Problem writing string columns to avro file #17

Open kobusherbst opened 2 years ago

kobusherbst commented 2 years ago

When I try to convert an Arrow file to Avro using this code:

function t_arrowtoavro(path, file)
    a = Arrow.Table(joinpath(path, "$(file).arrow")) |> DataFrame
    Avro.writetable(joinpath(path, "$(file).avro"), a; compress=:zstd)

I get the following error whenever the input file contains a string column, e.g.

 :IndividualId  Int32
 :ResultDate    Union{Missing, Date}
 :HIVResult     Union{Missing, String}
ERROR: ArgumentError: internal writing error: buffer too small, len = 1563130

Whereas this version does not produce this error:

function t_arrowtoavro(path, file)
    a = Arrow.Table(joinpath(path, "$(file).arrow")) |> DataFrame
    b = select(a, :IndividualId, :ResultDate)
    Avro.writetable(joinpath(path, "$(file).avro"), b; compress=:zstd)


 :IndividualId  Int32
 :ResultDate    Union{Missing, Date}
 :HIVResult     Union{Missing, String}
 :IndividualId  Int32
 :ResultDate    Union{Missing, Date}

How do I resolve this problem if I need a string column in my output file?

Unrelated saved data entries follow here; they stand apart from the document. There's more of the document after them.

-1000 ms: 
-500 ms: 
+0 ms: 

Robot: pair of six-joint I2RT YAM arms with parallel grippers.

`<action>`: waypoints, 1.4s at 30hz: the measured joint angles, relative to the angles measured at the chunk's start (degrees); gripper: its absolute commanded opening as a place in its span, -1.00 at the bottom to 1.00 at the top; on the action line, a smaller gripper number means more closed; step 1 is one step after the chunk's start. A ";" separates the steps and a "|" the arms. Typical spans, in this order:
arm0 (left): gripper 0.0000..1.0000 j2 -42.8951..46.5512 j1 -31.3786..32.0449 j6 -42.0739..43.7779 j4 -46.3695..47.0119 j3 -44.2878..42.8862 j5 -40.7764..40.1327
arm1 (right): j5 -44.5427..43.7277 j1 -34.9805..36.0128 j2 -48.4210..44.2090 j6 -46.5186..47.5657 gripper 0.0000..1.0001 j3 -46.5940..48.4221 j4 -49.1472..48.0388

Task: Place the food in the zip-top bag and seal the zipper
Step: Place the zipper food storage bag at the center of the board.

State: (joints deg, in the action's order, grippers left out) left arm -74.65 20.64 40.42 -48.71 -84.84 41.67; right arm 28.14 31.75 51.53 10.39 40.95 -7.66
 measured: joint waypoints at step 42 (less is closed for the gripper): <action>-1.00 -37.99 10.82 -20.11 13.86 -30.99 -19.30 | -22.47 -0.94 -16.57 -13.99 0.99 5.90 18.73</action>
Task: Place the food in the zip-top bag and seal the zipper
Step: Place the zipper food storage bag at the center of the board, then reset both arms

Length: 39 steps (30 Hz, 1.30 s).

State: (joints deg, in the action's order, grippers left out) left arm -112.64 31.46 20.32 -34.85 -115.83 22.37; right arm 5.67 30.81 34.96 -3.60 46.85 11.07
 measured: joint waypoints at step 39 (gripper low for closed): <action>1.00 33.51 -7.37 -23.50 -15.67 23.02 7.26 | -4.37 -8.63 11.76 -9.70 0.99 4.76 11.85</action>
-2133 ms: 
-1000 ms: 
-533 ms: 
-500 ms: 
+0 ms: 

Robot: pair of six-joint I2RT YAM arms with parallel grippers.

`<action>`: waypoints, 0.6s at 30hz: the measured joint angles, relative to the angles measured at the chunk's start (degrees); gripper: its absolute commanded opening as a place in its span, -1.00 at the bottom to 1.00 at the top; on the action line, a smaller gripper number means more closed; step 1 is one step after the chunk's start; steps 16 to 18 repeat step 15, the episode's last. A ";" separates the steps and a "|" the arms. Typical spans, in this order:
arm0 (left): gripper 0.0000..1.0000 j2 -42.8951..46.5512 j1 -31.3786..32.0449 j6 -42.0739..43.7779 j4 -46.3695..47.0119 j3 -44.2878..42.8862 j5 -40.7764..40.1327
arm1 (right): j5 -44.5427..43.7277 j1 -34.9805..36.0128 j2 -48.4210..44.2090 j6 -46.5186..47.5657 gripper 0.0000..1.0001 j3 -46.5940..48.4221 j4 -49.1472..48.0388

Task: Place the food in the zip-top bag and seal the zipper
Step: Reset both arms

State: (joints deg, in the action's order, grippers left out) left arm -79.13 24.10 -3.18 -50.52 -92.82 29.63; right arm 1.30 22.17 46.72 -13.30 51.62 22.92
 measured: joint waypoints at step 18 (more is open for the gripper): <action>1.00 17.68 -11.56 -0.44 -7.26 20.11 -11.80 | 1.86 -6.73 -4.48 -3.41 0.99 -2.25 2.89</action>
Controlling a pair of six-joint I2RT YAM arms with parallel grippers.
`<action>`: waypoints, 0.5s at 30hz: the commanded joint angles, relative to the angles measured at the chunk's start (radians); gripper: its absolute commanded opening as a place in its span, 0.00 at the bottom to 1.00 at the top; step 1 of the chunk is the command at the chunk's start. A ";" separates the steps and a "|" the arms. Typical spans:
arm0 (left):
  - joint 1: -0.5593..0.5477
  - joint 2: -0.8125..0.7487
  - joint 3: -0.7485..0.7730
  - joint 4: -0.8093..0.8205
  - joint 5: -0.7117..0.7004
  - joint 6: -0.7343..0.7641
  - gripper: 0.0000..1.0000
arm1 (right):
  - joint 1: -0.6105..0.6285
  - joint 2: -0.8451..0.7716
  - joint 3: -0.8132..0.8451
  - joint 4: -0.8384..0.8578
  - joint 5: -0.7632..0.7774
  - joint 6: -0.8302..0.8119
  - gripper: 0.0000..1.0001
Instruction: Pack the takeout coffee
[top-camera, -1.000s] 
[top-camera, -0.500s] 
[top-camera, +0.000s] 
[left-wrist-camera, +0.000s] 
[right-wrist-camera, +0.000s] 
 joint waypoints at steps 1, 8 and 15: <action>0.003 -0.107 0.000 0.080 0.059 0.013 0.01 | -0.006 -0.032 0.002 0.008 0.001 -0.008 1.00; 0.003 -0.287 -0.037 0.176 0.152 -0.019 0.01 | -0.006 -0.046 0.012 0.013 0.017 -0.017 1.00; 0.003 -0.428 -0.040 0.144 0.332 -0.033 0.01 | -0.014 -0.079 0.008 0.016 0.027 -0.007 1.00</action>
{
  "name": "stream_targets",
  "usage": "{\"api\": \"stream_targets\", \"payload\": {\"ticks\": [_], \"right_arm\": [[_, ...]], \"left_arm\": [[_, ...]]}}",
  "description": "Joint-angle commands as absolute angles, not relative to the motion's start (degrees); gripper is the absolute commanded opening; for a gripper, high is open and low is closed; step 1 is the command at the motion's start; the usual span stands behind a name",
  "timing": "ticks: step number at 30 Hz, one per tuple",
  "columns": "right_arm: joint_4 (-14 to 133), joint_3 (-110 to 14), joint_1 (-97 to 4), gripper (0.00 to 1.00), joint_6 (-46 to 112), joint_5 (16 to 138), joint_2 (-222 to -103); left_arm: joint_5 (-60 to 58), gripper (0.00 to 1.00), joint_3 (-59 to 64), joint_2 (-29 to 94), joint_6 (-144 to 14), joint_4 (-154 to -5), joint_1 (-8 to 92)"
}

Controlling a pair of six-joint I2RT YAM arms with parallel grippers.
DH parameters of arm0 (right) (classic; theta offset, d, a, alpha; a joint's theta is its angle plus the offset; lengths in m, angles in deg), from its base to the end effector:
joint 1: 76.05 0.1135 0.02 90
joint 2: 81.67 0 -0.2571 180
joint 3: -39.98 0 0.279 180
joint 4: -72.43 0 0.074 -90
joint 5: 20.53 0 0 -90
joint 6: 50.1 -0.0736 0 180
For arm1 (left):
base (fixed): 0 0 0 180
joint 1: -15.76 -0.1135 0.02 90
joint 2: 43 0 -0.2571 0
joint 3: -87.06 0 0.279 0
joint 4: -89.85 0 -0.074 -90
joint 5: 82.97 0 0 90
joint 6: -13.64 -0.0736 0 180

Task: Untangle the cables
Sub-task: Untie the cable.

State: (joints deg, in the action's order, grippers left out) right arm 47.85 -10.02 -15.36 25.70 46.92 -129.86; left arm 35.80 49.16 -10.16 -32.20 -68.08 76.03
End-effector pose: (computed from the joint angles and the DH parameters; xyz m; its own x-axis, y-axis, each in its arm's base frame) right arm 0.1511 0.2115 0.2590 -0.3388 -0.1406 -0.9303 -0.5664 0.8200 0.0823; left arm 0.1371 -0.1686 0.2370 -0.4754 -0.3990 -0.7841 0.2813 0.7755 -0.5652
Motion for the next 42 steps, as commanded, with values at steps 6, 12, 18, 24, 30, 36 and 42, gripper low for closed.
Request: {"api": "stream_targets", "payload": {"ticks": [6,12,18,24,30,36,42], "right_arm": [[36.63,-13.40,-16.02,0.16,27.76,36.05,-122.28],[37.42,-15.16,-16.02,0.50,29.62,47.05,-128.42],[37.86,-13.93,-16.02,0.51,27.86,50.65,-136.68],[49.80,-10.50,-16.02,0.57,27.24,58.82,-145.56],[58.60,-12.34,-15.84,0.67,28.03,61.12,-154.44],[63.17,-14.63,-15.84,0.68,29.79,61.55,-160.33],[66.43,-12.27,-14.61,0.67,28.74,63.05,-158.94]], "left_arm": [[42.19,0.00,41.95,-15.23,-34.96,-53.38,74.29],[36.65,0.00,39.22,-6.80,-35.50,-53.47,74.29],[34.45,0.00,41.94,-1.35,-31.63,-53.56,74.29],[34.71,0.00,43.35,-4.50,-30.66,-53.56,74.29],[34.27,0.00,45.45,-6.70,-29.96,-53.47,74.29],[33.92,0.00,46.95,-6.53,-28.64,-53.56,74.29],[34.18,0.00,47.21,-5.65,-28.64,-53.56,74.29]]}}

djholiver commented 5 months ago

It appears that in the method "tables.writewithschema" only the first row is assessed in assigning the size of the buffer Vector, leading to the above error.

altering to the following, where the maximum row size is leveraged for the buffer Vector, appears to address the issue.

function writewithschema(io, parts, rows, st, sch, dictrow, compress, kw)
    comp = get(COMPRESSORS, compress, nothing)

    schtyp = schematype(sch)
    meta = Dict("avro.schema" => JSON3.write(schtyp))
    if comp !== nothing
        meta["avro.codec"] = String(compress)
    sync = _cast(NTuple{16, UInt8}, rand(UInt128))
    buf = write((magic=MAGIC, meta=meta, sync=sync); schema=FileHeaderRecordType)
    Base.write(io, buf)
    @debug 1 "wrote file header from bytes 1:$(pos - 1)"
    i = 1
    while true
        # if rows didn't have schema or length, we materialized w/ Tables.dictrowtable
        nrow = length(rows)
        @debug 1 "writing block count ($nrow) at pos = $pos"
        rowsstate = iterate(rows)
        pos = 1
        if rowsstate === nothing
            bytes = UInt8[]
            pos = 0
            row, rowst = rowsstate
            # calc nbytes on all rows to find max, then allocate bytes
            bytesperrow = nbytes(schtyp, row)
            while true 
                rowsstate = iterate(rows, rowst)
                rowsstate === nothing && break
                row, rowst = rowsstate
                nb = nbytes(schtyp, row)
                if nb > bytesperrow
                    bytesperrow = nb
            rowsstate = iterate(rows)
            row, rowst = rowsstate
            blen = trunc(Int, nrow * bytesperrow * 1.05) # add 5% cushion
            bytes = Vector{UInt8}(undef, blen)
            n = 1
            nb = nbytes(schtyp, row)
            while true
                pos = writevalue(Binary(), schtyp, row, bytes, pos, blen, kw)
                rowsstate = iterate(rows, rowst)
                rowsstate === nothing && break
                row, rowst = rowsstate
                nb = nbytes(schtyp, row)
                bytesperrow += nb
                n += 1
        # compress
        if comp !== nothing
            finalbytes = transcode(comp[Threads.threadid()], unsafe_wrap(Base.Array, pointer(bytes), pos - 1))
            finalbytes = bytes
        block = Block(nrow, view(finalbytes, 1:length(finalbytes)), sync)
        buf = write(block; schema=BlockType)
        Base.write(io, buf)
        state = iterate(parts, st)
        state === nothing && break
        part, st = state
        rows = Tables.rows(part)
        sch = Tables.schema(rows)
        if dictrow
            rows = Tables.dictrowtable(rows)

I've added a PR for the above.

kobusherbst commented 5 months ago

Thanh you!

djholiver commented 5 months ago

Sorry to @ you @quinnj but would you mind reviewing the associated PR for the above - its self contained.

Your fantastic work on this has potentially been under - utilised; and I believe the PR makes Avro usable "out of the box" for Julia.